Thanks to search, marketing has become a science on the one hand and a conversation on the other. No longer do we need to interrupt the reader or viewer with marketing. Instead, we answer their call for more information in a relevant and contextually appropriate way. (Once we do, of course, it pays to be creative.)
In other words, we need to be prepared to have a real conversation to get down to the thing we're supposed to be good at: communicating. Not selling, not grabbing attention, not seducing. Communicating. It sounds obvious, but in fact it's an entirely new approach to marketing, and it requires a new approach to being an agency.
And what of the role of publisher or content creator? Increasingly, those who have the ability to create great media can get pretty far without attaching themselves to the traditional indentured servitude of a publisher, label or network. Writers, for example, are finding their own voices outside the strictures of magazines and newspaper publishers. Blogs like Boing Boing, Daily Kos and Cool Tools are drawing millions of readers each month, and their overhead is the cost of a high-speed Internet line.

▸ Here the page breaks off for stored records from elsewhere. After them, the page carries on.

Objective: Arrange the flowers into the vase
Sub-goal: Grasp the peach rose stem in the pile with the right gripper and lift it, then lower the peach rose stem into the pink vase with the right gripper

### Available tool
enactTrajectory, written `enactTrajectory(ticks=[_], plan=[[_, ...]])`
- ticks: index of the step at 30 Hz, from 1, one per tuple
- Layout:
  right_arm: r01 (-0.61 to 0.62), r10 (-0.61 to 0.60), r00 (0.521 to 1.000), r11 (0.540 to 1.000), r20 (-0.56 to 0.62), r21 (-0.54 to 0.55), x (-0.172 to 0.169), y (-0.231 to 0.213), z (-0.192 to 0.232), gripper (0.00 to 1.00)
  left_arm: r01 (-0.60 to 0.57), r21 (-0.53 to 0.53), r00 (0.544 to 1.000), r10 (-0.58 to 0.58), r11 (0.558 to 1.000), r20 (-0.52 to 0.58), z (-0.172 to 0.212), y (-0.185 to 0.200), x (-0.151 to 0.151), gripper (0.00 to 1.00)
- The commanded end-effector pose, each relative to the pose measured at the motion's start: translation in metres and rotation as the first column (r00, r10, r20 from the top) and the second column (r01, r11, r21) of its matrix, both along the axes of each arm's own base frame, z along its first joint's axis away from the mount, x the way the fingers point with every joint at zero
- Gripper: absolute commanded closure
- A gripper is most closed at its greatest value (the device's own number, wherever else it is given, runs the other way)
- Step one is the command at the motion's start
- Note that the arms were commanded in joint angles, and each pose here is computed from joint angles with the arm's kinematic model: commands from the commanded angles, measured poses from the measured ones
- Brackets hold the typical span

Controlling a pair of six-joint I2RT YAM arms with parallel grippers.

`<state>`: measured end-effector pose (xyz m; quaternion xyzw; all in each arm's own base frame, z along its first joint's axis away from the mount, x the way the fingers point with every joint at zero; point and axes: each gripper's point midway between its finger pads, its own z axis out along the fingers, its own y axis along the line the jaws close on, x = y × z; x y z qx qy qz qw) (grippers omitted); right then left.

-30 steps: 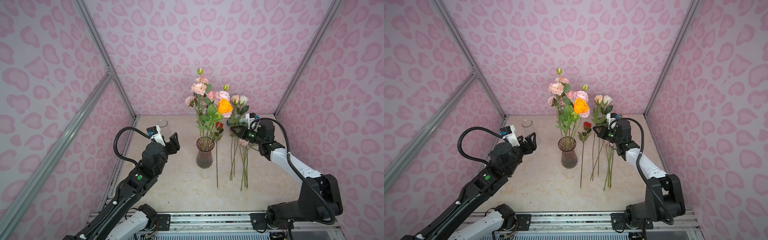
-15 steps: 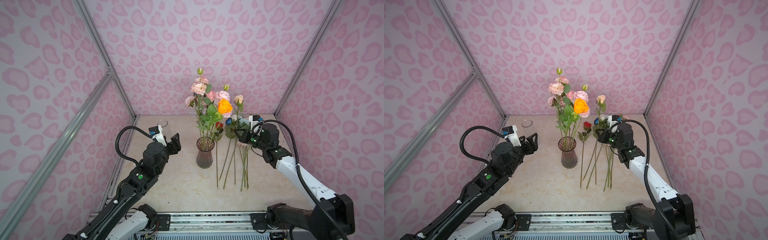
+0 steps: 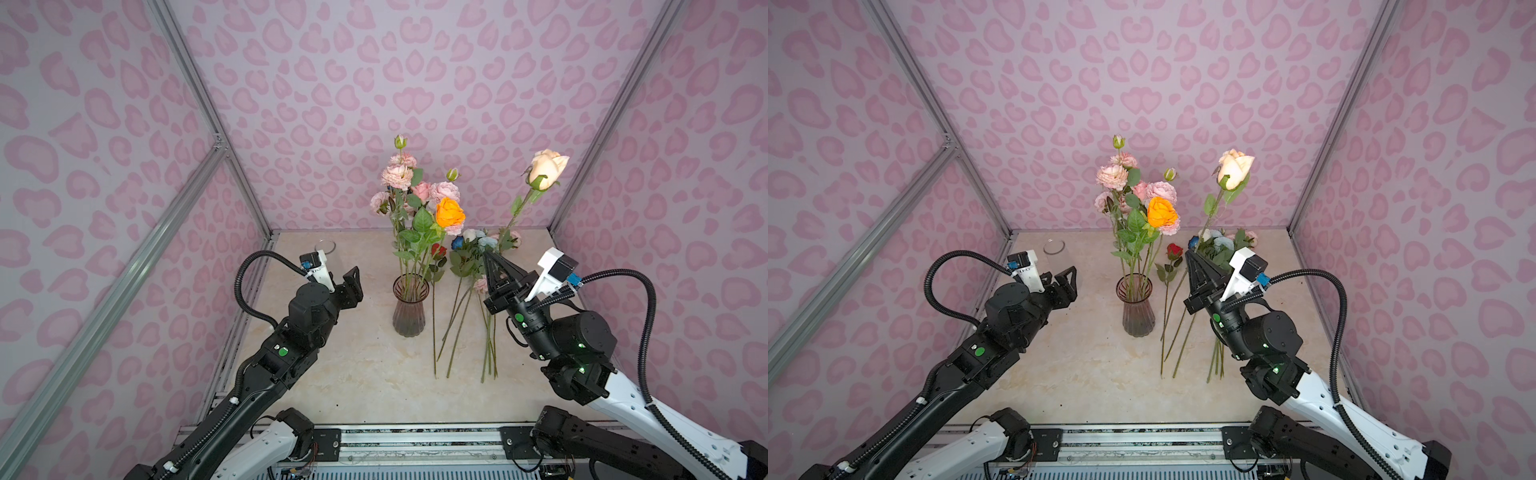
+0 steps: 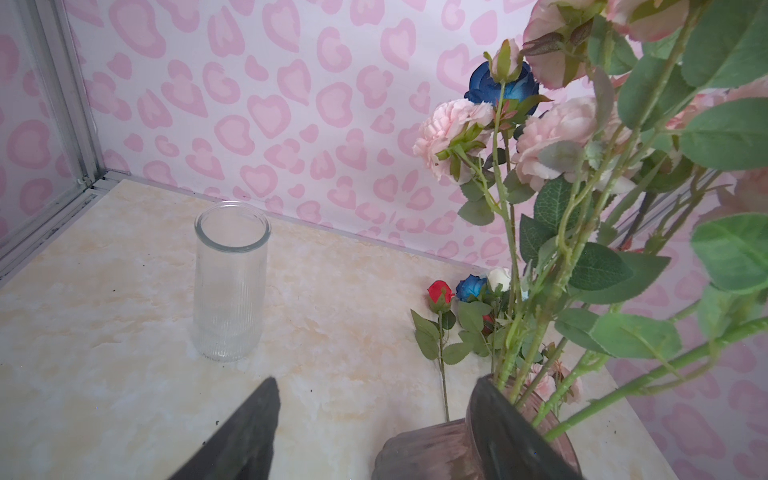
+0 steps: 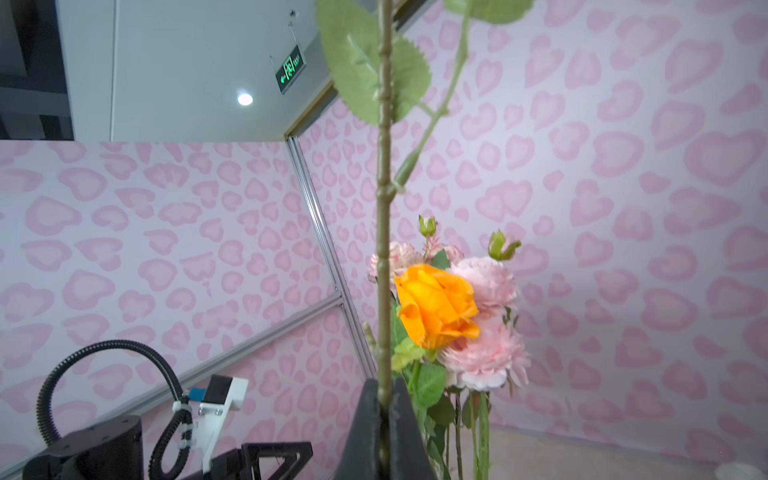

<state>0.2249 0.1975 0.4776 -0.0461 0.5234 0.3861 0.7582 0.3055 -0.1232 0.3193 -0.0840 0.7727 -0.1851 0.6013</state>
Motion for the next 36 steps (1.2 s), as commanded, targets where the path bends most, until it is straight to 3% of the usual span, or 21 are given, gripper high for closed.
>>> enactTrajectory(ticks=[1,7,14,26,36], plan=[[0.119,-0.127,0.982,0.991,0.136,0.063,-0.004,-0.011,0.038,1.00,-0.003,-0.010,0.999,0.004,1.000,0.033,0.009,0.001,0.001,0.26],[0.152,-0.162,0.963,0.986,0.217,0.061,0.009,0.013,0.062,1.00,-0.020,0.000,0.999,0.020,1.000,0.041,0.010,0.005,0.001,0.26],[0.182,-0.185,0.966,0.983,0.180,0.031,0.040,0.039,0.055,1.00,-0.010,-0.003,0.999,0.010,1.000,0.039,0.010,0.003,0.001,0.25],[0.224,-0.222,0.968,0.974,0.114,-0.011,0.073,0.054,0.006,1.00,0.010,-0.014,0.999,-0.010,1.000,0.036,0.009,-0.001,0.000,0.26],[0.179,-0.181,0.983,0.970,0.005,-0.163,0.076,0.074,-0.058,1.00,0.009,-0.015,0.999,-0.009,1.000,0.038,0.010,0.000,0.000,0.26]])
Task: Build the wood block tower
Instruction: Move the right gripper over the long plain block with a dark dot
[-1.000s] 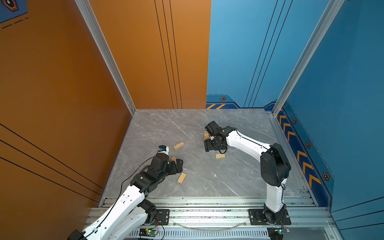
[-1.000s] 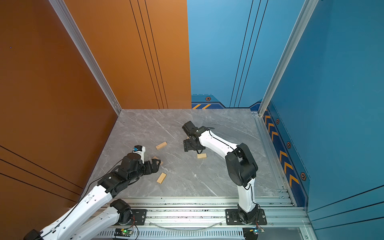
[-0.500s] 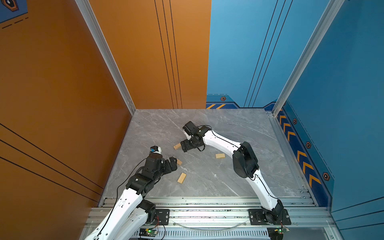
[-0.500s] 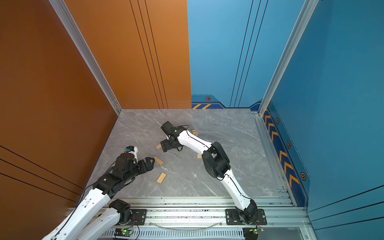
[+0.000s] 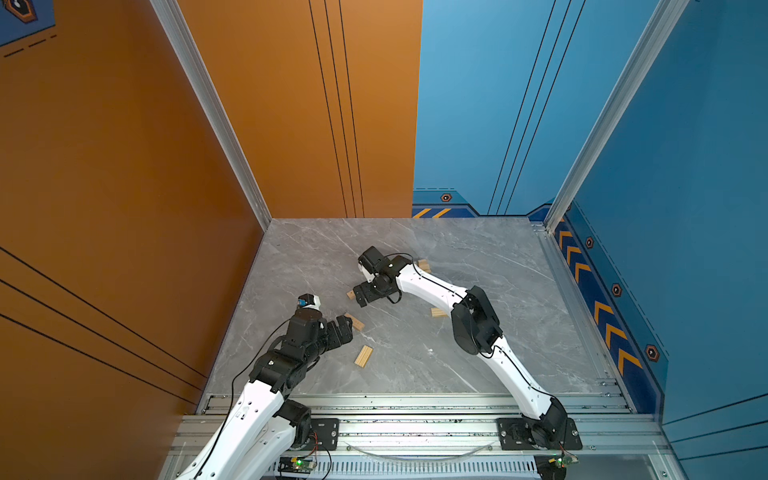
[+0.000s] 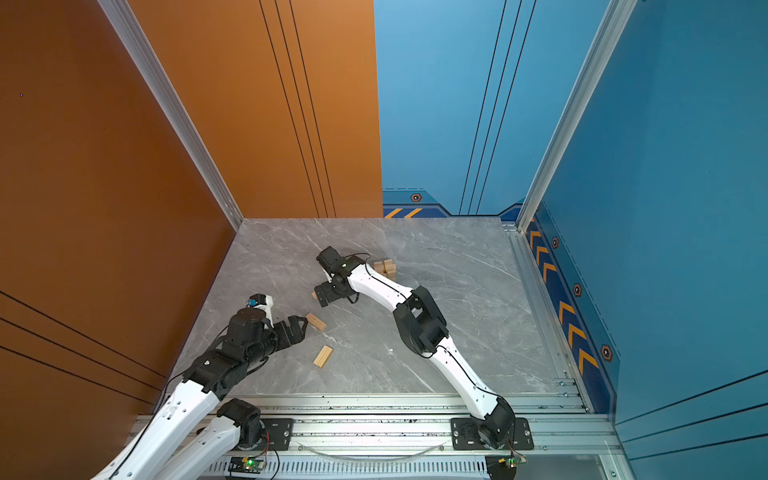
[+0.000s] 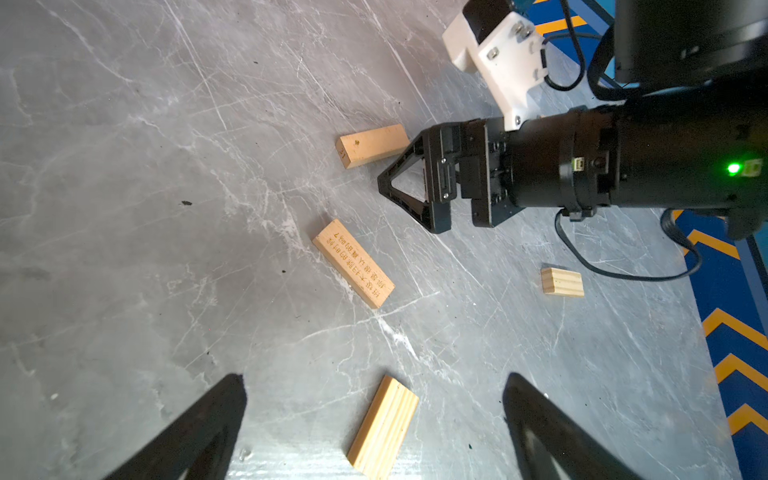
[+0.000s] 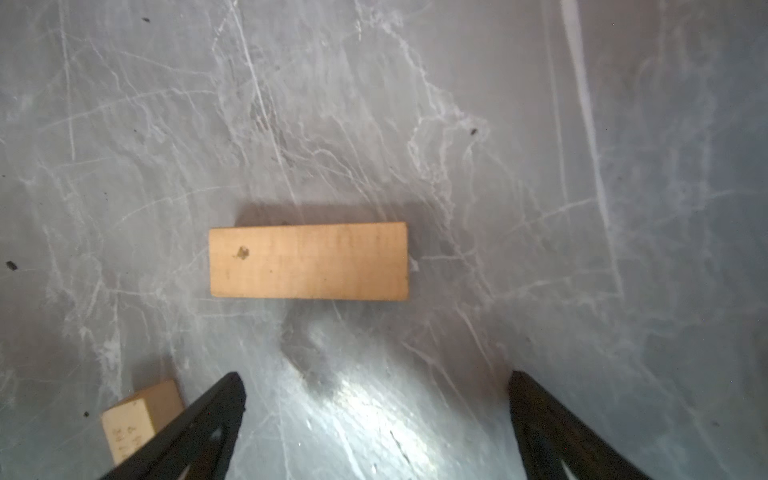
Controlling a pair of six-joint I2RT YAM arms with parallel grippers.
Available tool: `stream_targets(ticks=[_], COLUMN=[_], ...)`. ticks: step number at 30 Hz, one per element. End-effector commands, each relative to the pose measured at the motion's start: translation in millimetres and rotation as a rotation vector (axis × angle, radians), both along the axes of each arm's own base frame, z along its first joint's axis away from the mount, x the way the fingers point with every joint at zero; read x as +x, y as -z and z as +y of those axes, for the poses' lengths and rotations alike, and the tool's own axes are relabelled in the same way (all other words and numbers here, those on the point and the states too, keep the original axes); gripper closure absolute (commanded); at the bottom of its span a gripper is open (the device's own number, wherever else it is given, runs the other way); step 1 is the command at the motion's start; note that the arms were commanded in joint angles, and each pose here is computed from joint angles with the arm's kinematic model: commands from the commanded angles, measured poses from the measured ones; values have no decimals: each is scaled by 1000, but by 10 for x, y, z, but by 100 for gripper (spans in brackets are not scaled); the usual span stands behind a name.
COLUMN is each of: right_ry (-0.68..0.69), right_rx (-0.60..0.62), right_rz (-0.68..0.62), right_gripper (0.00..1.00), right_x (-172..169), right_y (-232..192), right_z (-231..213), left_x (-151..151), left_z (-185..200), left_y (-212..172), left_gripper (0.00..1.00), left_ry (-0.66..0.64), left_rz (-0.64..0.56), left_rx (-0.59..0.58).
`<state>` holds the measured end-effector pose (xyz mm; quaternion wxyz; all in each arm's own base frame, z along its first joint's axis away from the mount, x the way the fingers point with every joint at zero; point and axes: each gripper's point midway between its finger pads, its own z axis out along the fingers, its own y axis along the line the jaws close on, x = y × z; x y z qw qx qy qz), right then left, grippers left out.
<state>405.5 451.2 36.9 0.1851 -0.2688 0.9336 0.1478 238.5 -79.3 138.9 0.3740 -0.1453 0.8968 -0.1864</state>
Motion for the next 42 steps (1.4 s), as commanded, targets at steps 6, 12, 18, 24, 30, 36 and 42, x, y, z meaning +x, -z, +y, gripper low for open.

Writers go directly to readers
What's the role of a publisher when authors are going direct to the reader like this, and using tools like AdSense for revenue? It seems like media is exploding into millions of pieces. What can be done about it?
The answer is simple: Go back to what you're good at. Publishers are born connectors, they bring like-minded people together. They are also conversationalists of the first order. They foster the interaction between the three key parties in commercial media: the audience, the author/creator and the marketer. This facilitation is still very much needed. And as much as the folks at Google would beg to differ, when it comes to true value, nothing beats human communication. Figure out a way to be part of the conversation, and you will always prosper.
Old models may no longer be growing, but new models are emerging where publishers are adding value by enabling the conversation without forcing authors to give up their intellectual-property rights or forsake their true voices. Look at Topix.net, Adbrite, or my own company, Federated Media, for examples. Each allows authors to find their audiences and their marketing partners while maintaining independence from traditional models. Call us innovators, call us troublemakers, but don't call us disintermediators. That's the wrong term. We're simply figuring out new ways to move cargo around the country.
Rise of the new middlemen
But wait, you might argue, these new middlemen are all well and good, but they are not really creating the kind of value that old-school media companies do. Well, the market disagrees with you. The combined market value of Yahoo, Google and IAC, the three horsemen of the new-media world, is $149 billion, and that doesn't include MSN, AOL, or eBay and Amazon, both of which are arguably players in the new-media world. And what was all of their aggregate value a slight 10 or so years ago? Pretty much zero.
As I said at the beginning of this piece, if you sense the cold breath of "disintermediation" at your back, more likely than not a bunch of upstarts are delivering your business' core value proposition for less cost and in a better fashion than you are.
But this is a message of hope, rather than despair. For at the end of the day, all this new media augurs a much larger market than the one we're used to. Just like the VCR opened the film and TV industries to unimaginable new revenue streams, search, RSS and the Internet will do the same for marketers and media companies. If Google, Yahoo, TiVo, and the rest have you feeling irrelevant, don't despair.
Embrace their new models, and remember what you're good at. Then get on with doing it.